From all this, I conclude that, just as so many other dogmas, and without diminishing the value of such clarified truth (see below), the Church came to realise about the dogma of Tradition over several centuries, and was declared as such in 553 AD. Importantly, this does not mean that other Early Church Fathers did not write about it (even in dissimilar ways like Irenaeus or Augustine). It only means that it was not "entrenched" as doctrine until later.
I think it is worth adding here perhaps the clearest doctrinal declaration on the issue of the sources of Revealed Truth. It comes (perhaps unsurprisingly) from the fourth session (1546) of the Council of Trent. The entry in the DS is as follows:
The sacred and holy ecumenical and general Synod of Trent, lawfully assembled in the Holy Spirit, with the same three Legates of the Apostolic See presiding over it, keeping this constantly in view, that with the abolishing of errors, the purity itself of the Gospel is preserved in the Church, which promised before through the Prophets in the Holy Scriptures our Lord Jesus Christ the Son of God first promulgated with His own mouth, and then commanded "to be preached" by His apostles "to every creature" as the source of every saving truth and of instruction in morals [Matt. 28:19ff., Mark 16:15], and [the Synod] clearly perceiving that this truth and instruction are contained in the written books and in the unwritten traditions, which have been received by the apostles from the mouth of Christ Himself, or from the apostles themselves, at the dictation of the Holy Spirit, have come down even to us, transmitted as it were from hand to hand, [the Synod] following the examples of the orthodox Fathers, receives and holds in veneration with an equal affection of piety and reverence all the books both of the Old and of the New Testament, since one God is the author or both, and also the traditions themselves, those that appertain both to faith and to morals, as having been dictated either by Christ's own word of mouth, or by the Holy Spirit, and preserved in the Catholic Church by a continuous succession.
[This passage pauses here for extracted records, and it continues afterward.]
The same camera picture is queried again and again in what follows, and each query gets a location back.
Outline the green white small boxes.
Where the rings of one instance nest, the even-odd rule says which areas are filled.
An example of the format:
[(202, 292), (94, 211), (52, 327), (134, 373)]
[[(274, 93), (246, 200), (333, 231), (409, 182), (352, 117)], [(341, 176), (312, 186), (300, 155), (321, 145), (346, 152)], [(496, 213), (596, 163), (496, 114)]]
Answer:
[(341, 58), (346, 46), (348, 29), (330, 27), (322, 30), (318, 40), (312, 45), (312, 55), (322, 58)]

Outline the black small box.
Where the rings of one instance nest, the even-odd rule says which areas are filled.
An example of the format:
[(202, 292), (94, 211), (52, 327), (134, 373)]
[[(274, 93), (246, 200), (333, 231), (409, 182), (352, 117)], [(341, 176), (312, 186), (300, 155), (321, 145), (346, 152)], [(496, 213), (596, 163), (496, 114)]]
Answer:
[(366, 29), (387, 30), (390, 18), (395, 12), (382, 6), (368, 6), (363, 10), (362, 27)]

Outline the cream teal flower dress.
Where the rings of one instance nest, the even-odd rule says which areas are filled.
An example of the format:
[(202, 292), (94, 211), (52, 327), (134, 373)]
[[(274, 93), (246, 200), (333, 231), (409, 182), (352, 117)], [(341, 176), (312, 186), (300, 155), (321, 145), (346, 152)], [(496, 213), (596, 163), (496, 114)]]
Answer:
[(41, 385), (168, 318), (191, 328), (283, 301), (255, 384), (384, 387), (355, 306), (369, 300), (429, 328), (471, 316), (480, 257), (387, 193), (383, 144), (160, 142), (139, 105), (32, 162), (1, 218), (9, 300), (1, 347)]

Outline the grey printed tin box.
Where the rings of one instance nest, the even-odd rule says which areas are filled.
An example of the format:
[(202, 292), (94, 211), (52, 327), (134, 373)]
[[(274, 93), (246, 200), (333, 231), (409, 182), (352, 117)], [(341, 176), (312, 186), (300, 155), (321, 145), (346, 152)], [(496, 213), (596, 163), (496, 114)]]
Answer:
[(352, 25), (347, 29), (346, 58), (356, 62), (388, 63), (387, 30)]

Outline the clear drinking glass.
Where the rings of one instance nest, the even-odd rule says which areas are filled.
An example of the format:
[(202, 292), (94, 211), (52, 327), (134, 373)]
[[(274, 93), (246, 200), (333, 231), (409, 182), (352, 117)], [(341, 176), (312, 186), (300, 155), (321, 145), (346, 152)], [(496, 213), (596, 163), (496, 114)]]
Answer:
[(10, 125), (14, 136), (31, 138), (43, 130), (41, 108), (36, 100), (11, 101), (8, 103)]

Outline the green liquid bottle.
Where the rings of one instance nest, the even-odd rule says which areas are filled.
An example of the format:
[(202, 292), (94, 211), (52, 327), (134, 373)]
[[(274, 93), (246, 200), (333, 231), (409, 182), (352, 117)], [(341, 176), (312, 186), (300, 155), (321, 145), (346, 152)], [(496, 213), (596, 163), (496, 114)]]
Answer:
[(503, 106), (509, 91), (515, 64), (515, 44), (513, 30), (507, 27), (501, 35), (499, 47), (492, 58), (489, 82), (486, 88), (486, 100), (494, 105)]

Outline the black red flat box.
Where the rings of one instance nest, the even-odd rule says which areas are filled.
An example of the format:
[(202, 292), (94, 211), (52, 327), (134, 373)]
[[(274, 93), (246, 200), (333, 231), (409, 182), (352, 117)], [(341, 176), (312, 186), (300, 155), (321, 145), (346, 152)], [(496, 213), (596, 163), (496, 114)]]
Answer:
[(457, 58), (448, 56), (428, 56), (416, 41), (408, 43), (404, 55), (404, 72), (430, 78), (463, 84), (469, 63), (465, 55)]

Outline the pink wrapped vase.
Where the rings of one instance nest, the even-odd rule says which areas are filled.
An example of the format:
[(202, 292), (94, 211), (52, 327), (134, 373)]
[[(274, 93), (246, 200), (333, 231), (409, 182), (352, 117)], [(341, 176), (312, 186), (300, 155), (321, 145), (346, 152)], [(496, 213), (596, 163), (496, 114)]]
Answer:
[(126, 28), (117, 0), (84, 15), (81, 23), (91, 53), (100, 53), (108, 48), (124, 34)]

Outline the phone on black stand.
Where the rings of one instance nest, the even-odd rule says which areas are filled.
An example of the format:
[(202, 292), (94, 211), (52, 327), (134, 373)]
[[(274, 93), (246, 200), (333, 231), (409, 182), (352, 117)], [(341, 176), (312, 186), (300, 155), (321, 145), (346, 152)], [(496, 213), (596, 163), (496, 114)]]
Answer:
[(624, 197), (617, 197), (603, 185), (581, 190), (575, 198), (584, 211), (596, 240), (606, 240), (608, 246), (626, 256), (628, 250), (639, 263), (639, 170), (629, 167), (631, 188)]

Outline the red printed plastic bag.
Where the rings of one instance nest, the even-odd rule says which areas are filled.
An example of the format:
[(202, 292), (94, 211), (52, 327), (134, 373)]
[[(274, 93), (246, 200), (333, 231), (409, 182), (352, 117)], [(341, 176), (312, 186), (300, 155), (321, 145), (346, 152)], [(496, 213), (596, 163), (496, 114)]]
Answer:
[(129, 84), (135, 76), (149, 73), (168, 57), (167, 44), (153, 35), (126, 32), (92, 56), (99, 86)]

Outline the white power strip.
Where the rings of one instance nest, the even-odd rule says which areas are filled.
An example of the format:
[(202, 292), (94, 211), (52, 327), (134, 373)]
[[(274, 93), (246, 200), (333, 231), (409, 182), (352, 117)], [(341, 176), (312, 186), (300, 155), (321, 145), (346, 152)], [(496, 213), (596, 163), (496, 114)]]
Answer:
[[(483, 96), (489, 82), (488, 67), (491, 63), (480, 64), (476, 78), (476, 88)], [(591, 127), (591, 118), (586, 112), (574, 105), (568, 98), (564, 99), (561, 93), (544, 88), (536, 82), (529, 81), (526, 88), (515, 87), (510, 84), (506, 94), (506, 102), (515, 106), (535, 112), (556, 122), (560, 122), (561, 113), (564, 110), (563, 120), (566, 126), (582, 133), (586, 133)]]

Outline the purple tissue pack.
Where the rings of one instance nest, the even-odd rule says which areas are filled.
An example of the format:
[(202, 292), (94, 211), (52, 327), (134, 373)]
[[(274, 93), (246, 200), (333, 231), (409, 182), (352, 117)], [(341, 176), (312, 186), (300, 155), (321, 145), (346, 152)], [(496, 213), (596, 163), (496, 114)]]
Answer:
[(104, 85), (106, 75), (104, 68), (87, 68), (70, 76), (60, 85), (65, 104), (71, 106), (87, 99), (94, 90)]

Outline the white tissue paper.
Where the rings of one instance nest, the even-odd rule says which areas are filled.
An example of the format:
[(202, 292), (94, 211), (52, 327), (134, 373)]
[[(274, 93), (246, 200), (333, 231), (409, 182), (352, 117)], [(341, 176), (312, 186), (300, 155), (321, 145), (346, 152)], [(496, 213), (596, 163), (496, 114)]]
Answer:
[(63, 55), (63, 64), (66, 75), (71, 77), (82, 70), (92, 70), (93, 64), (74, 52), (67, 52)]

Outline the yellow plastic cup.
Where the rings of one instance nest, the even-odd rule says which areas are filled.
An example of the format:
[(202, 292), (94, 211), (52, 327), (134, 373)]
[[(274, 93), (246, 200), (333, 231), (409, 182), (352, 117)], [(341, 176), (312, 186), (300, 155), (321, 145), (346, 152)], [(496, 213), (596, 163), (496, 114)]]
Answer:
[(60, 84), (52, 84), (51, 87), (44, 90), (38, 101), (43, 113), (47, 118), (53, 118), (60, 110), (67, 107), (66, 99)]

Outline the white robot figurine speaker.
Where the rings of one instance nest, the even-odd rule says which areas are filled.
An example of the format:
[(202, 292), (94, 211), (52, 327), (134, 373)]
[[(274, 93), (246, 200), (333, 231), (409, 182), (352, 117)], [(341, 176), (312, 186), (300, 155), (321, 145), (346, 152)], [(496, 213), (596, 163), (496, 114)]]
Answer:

Having said this, the way you put the question is loaded, particularly knowing that you do not believe Tradition is a valid concept at all. Why is it loaded? Because for someone who does not believe in it, tradition became [wrongly] Tradition at a given time, because of non-supernatural inspired human decision. The answer to this perspective is then (if correct), the one given above. For someone who believe Tradition is Revealed Truth however, we know that the Catholic Church (Orthodox?) tells us that the establishment of a Dogma is not the creation of new truths, but the clarification of already Revealed Truths, made possible through the passage of time. Thus, in this sense, tradition never really became Tradition, since it always has been (as in the other answer).